A Nutcracker Memory
Ah, December… We are in the heart of The Nutcracker season. This time of year I find myself reflecting on my time with ballet’s most famous tradition. Of all my years and countless performances, I find it funny that my most memorable moment wasn’t my most glamorous. In fact, it was quite a disaster!
It was my second year in BalletMet’s The Nutcracker, and I was casted in the battle scene as calvary. I wore an old snug fitting costume, bright red circles on my cheeks, and carried a sword in one hand, while the other held a giant horse head on a stick. Of the four girls in my cast, I was fortunate to have a small yet important role in the battle. During the scene, I was to leave the group, pas de chat from stage right to left, and try to take a stab at the Rat King. Then after the failed attempt, I was to retreat by throwing my sword over my shoulder and pas de chat back to my fellow calvary. In every rehearsal and performance, I performed this choreography without flaw… until that one dreadful day.

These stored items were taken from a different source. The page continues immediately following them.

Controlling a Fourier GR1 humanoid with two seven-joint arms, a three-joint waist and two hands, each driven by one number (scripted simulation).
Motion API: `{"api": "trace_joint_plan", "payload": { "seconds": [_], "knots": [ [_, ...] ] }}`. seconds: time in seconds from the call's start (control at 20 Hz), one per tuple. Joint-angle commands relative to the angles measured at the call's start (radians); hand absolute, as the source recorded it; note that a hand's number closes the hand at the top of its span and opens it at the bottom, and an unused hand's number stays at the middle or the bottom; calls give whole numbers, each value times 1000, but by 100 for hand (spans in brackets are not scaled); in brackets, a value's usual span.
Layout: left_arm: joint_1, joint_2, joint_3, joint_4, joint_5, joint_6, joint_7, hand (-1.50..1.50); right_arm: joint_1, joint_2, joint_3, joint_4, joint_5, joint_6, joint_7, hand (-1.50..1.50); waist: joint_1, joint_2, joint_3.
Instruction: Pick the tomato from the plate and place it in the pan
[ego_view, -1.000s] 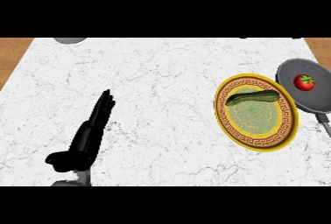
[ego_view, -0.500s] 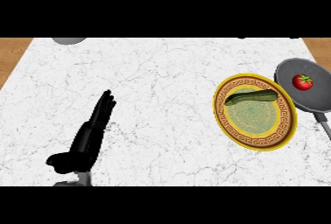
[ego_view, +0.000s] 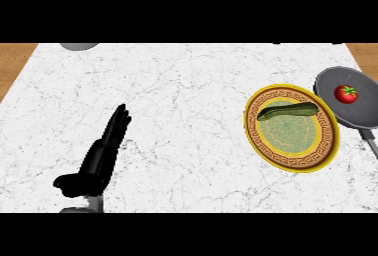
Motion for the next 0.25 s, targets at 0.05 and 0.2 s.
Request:
{"api": "trace_joint_plan", "payload": {
  "seconds": [0.05, 0.2],
  "knots": [
    [-84, -24, 19, 36, -8, 25, 35, 0, 35, 86, 57, -158, -7, -110, 65, -150, -7, -1, -1],
    [46, 3, 11, 18, 20, -38, -56, 0, 44, 57, 61, -97, 15, -154, -6, -150, 1, 0, 0]
  ]
}}
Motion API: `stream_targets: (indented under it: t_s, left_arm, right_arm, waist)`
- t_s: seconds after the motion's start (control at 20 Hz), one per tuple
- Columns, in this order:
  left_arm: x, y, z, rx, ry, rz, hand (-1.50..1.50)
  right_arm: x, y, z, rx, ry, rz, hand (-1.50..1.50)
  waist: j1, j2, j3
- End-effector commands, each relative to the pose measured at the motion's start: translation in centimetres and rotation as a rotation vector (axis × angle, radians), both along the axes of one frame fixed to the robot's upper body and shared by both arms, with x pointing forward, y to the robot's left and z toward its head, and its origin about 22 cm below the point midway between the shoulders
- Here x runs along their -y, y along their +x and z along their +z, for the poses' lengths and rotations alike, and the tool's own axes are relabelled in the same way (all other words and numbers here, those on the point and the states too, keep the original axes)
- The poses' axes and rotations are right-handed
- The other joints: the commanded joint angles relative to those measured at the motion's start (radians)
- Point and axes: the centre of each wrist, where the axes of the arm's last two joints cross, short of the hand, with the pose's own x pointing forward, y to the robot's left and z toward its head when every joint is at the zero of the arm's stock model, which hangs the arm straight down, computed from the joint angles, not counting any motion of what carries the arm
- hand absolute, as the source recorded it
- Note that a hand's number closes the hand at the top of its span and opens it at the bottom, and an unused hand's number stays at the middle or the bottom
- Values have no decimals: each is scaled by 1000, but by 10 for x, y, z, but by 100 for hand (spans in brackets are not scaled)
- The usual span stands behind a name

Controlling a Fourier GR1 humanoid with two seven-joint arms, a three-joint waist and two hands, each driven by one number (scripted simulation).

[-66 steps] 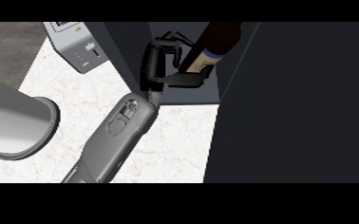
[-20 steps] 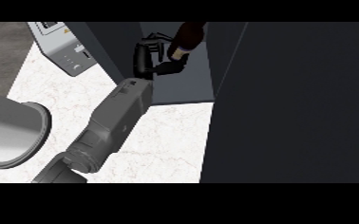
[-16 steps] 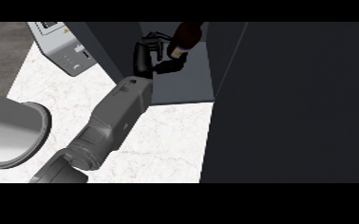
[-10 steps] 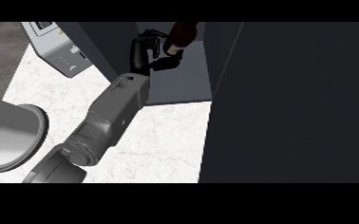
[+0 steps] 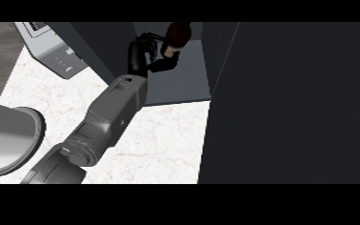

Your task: Pick up the wine, place it into the cabinet and close the cabinet

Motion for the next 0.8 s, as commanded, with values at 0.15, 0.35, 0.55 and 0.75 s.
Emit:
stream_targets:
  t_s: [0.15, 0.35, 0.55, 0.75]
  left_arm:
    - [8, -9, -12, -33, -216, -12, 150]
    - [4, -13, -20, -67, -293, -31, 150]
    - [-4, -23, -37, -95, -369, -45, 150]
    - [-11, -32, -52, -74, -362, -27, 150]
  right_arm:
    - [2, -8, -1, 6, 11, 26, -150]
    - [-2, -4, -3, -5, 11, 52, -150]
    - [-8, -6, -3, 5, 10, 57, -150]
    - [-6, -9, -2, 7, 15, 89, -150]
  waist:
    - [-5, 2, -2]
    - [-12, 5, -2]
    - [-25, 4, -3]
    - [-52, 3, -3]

I can’t quit say if I was nervous, having a bad day, or maybe I had too much sugar, but everything that could go wrong sure as heck did! It started when my group was late entering the battle because we missed our music cue. Then, as I tried to make my was across the stage, I found myself darting through rats and soldiers. Just in the nick-of-time I was able to stab the Rat King, turn and throw my sword. But, as it left my hand, it flew with such a force that it disappeared into the darkness of downstage (the area nearest the audience), and then I heard a faint crash. I realized then I caused a Nutcracker disaster. Now Clara no longer had a sword to kill the Rat King and the tuba player had a huge bump on his head. Lucky for me the soldiers were able to confiscate a fork from a rat and Clara was still able to save the day.
As for the aftermath, intermission brought on one angry Artistic Director. I remember cowering behind the racks of costumes until someone hurried him away from our dressing room. Looking back, it was a very traumatic experience. I really wanted to apologize to the tuba player, but I was nervous my life in The Nutcracker would be over if Mr. Nixon ever found out. After all these years, I’m pretty sure he figured out it was me, but if not, I guess he knows now! At least I can look back and laugh at it today.